▶ PROMPT
Word for word, restate the lines from the start of the data below through the line containing "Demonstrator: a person".

▶ RECORDED DATA
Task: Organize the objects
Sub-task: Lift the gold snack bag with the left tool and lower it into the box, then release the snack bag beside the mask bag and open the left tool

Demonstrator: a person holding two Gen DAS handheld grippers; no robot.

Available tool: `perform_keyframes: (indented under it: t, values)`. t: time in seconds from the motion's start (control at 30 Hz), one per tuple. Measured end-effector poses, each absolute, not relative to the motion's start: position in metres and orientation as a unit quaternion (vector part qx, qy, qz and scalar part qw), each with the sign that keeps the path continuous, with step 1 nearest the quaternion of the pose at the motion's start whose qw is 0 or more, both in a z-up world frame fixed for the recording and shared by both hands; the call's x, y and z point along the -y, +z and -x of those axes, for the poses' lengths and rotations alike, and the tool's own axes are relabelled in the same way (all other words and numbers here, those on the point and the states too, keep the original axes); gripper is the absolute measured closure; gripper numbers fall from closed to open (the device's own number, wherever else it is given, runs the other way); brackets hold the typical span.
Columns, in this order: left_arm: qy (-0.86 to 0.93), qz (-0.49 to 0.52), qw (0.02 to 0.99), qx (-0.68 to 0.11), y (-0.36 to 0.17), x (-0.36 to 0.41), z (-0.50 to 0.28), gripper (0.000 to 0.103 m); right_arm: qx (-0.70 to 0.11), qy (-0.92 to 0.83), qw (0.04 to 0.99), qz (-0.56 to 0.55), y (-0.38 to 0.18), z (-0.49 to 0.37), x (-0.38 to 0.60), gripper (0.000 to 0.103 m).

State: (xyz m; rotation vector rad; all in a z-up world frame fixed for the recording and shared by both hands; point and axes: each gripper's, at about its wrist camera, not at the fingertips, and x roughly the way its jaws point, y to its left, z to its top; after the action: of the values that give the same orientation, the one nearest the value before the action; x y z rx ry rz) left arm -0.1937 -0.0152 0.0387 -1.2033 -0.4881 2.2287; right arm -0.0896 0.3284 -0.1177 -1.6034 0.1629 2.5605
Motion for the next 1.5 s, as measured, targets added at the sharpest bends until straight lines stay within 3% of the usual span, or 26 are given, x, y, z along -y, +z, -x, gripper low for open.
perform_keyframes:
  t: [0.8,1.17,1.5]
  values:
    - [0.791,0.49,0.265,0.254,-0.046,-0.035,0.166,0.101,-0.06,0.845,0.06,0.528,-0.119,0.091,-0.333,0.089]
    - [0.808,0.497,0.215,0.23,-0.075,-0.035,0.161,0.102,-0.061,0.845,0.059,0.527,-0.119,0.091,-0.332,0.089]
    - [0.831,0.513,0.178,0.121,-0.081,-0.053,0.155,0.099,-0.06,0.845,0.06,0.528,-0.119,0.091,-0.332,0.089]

▶ TASK SOLUTION
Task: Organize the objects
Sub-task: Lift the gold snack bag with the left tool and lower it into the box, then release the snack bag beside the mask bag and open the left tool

Demonstrator: a person holding two Gen DAS handheld grippers; no robot.

Nothing else belongs in this output.